The increasing amount of data available in our digital society is both a chance and a challenge for natural language processing. On the one hand, we have better possibilities than ever to extract and process meaning from language data, and recent techniques, in particular deep learning methods, have achieved impressive results. On the other hand, linguistic research has a much broader empirical basis and can aim at rich quantitative models of language. Unfortunately, theory and application interact too little in these areas of meaning extraction and grammar theory. Current semantic processing techniques do not sufficiently capture the complex structure of language while grammatical theory does not sufficiently incorporate data-driven insights about language. TreeGraSP bridges this gap by combining rich linguistic theory with data-driven approaches to large scale statistical grammar induction and to semantic parsing. The novelty of its approach consists in putting semantics at the center of grammar theory, putting an emphasis on multilinguality and typological diversity, and adopting a constructional approach to grammar. TreeGraSP is interdisciplinary and innovative in several respects: It contributes to the field of linguistics by a) making theories of grammar explicit, b) providing a grammar implementation tool for typologically working linguists and c) developing means to obtain a quantitative grammar theory. And it contributes to the field of computational semantics by providing a probabilistic theory of meaning construal that can be used for textual entailment and reasoning applications. The challenge lies in the intended transfer between theoretical linguistics and statistical natural language processing.
TreeGraSP has clarified the principles and structures of the linguistic theory of Role and Reference Grammar (RRG), a theory that is underlying a large amount of typological, cross-linguistic research. The result is a formalization and the development of tools that allow for precise grammar implementation and testing and that can be used for data-driven syntactic and semantic parsing. Probabilistic syntactic parsing techniques for related frameworks have been developed in the first half of the project, in view of using them for RRG. Furthermore, new strategies for data-driven parsing of text into explicit, transparent semantic representations have been developed, that can be linked to frame semantics and to RRG's logical representations.
TreeGraSP has made considerable progress in formalizing approaches to grammar theory that originated from a typologically large selection of languages, thereby contributing to better understanding these theories and enabling their computational processing. The project has put some effort into bridging the gap between computational linguistics and typological research, which has resulted in fruitful collaborations. The goal to provide resources and tools for automatic grammar development and language processing to linguists working with Role and Reference Grammar (RRG) has partly been reached and is expected to be fulfilled in the course of the second half of the project.
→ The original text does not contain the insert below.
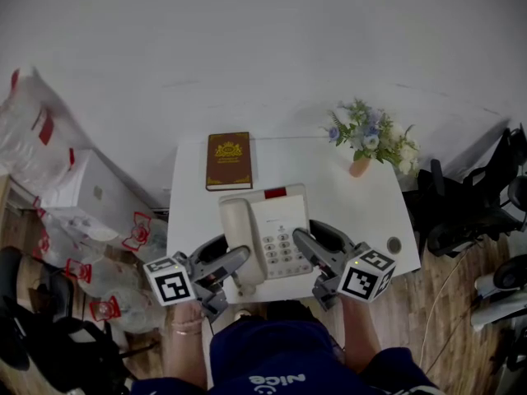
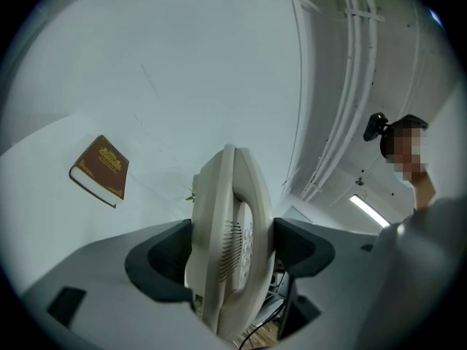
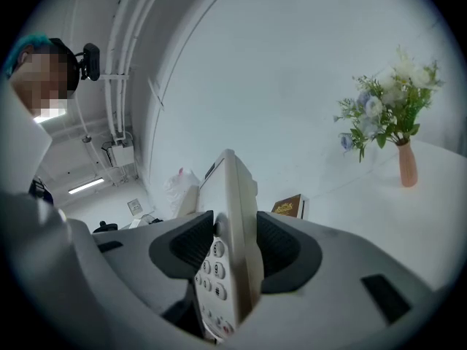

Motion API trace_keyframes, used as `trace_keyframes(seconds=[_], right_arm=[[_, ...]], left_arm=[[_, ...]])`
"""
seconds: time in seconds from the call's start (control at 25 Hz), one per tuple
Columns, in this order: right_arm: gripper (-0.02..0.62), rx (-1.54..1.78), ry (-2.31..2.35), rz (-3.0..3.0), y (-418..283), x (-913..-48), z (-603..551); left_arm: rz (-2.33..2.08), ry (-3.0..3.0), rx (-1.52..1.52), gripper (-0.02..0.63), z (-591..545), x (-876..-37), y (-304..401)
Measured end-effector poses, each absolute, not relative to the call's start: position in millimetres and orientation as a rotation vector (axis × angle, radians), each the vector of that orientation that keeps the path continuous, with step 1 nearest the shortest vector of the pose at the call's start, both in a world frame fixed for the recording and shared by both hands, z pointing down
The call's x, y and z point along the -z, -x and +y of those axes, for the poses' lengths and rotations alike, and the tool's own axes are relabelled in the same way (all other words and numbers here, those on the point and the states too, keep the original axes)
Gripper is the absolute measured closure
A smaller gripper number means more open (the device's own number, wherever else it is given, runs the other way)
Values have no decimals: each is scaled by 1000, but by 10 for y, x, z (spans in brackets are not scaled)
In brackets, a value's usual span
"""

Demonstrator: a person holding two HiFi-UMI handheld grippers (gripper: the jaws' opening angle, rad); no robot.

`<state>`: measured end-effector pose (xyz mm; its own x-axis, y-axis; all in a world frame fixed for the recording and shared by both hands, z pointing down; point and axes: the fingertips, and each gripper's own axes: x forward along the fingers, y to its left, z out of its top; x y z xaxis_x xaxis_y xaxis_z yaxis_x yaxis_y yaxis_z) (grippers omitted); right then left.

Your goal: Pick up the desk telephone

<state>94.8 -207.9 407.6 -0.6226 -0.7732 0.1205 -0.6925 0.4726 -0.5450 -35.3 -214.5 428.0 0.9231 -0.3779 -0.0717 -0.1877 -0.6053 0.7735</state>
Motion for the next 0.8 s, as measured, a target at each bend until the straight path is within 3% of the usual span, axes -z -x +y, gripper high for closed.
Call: trace_keyframes(seconds=[0.8], right_arm=[[396,484,1219,2556,-977,-3183,-1833]], left_arm=[[-410,-2477,421,242,-1941,-3374,348]])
Concerning semantic parsing, one of the aims of the project was to link grammar formalisms that assume an extended domain of locality to semantic parsing towards explicit semantic representations that capture event types, semantic roles, and also logical relations between meaning components. On the syntactic side, TreeGraSP has provided a constituency parser that a) identifies elementary building blocks that represent in some sense constructions and b) yields competitive results, compared to other standard parsers. We will extend this to semantic parsing in the second half of the project and we expect that the additional knowledge about predicate argument dependencies obtained from syntactic parsing will be beneficial for semantic parsing, in particular for event type identification and semantic role labeling.